:: PROBLEM TO SOLVE ::
Using the records below, write out again exactly the lines that begin at the line containing "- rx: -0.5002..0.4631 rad" and end at the line containing "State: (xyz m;", and no other lines.

:: MATERIAL SUPPLIED ::
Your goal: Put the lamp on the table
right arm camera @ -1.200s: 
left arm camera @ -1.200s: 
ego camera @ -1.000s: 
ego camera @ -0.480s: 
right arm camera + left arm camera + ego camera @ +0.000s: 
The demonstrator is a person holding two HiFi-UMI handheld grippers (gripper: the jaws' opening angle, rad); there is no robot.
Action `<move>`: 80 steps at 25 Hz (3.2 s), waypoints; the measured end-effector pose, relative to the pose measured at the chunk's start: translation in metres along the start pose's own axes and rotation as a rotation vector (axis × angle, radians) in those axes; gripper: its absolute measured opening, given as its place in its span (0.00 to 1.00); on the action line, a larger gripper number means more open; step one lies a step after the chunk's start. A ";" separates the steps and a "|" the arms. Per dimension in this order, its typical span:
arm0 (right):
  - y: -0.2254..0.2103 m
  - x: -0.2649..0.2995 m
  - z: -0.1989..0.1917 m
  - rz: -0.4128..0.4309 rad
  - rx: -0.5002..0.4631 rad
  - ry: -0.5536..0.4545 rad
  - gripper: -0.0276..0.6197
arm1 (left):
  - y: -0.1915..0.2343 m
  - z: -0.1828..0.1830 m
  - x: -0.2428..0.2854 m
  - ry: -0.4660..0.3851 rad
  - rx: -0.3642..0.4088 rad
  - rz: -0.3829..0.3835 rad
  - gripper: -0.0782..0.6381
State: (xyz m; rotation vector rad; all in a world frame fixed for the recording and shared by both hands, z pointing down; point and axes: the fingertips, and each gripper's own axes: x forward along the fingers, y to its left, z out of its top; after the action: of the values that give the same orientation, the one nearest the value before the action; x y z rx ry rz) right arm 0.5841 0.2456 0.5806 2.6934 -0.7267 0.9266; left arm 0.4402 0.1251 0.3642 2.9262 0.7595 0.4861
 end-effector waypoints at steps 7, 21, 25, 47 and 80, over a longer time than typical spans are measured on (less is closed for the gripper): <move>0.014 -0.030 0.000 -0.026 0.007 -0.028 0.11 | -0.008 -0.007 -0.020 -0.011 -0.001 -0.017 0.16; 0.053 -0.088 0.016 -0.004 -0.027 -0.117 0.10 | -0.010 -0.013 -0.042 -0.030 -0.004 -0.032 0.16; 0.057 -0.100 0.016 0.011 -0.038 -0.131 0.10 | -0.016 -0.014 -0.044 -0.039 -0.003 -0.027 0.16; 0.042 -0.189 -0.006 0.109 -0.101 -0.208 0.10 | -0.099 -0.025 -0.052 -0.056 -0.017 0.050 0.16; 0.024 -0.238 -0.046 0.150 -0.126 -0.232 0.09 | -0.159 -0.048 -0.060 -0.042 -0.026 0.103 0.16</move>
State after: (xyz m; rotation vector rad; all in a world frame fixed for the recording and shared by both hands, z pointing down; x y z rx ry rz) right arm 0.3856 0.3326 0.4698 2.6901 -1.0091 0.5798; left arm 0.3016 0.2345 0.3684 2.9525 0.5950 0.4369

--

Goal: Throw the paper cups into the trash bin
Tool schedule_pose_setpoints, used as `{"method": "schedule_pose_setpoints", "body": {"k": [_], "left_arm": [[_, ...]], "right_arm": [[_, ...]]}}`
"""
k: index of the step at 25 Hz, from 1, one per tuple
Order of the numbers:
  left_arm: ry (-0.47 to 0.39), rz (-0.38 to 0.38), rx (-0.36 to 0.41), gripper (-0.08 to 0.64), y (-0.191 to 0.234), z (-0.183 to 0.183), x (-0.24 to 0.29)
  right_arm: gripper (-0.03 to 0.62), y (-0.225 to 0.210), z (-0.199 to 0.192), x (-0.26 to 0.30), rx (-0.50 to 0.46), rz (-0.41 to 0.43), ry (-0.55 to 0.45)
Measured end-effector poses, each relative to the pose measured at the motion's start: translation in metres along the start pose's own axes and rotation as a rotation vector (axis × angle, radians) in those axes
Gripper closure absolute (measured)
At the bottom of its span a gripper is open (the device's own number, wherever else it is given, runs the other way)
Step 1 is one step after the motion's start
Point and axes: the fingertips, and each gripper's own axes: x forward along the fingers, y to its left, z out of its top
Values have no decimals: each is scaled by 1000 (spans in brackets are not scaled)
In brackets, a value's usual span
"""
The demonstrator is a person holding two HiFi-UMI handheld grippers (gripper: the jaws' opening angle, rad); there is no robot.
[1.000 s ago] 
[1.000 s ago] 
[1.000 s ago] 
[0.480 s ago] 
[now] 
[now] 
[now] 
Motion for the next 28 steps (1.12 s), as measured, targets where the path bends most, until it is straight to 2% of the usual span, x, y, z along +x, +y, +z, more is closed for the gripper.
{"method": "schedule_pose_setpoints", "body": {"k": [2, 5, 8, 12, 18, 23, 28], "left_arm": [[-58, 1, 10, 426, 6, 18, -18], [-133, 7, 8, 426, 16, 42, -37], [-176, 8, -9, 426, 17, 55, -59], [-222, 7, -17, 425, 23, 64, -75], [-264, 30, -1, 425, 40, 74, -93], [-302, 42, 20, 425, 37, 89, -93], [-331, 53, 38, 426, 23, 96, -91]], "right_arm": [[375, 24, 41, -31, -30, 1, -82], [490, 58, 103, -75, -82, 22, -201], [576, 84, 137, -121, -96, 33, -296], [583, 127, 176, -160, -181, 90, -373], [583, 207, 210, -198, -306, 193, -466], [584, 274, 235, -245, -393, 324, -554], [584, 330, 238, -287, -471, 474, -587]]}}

:: ANSWER SECTION ::
  - rx: -0.5002..0.4631 rad
  - ry: -0.5536..0.4545 rad
  - gripper: -0.0276..0.6197
arm1 (left):
  - y: -0.1915..0.2343 m
  - z: -0.1828..0.1830 m
  - x: -0.2428..0.2854 m
  - ry: -0.4660..0.3851 rad
  - rx: -0.3642..0.4088 rad
  - rz: -0.3829..0.3835 rad
  - gripper: -0.0782..0.6381
State: (xyz m; rotation vector rad; all in a world frame fixed for the recording and shared by both hands, z pointing down; point and axes: the fingertips, and each gripper's own axes: x forward along the fingers, y to its left, z out of its top; after the action: of the values that give the same orientation, the one nearest the value before the action; x y z rx ry rz) right arm 0.5841 0.2456 0.5806 2.6934 -0.7267 0.9266; left arm 0.4402 0.1251 0.3642 2.9262 0.7595 0.4861

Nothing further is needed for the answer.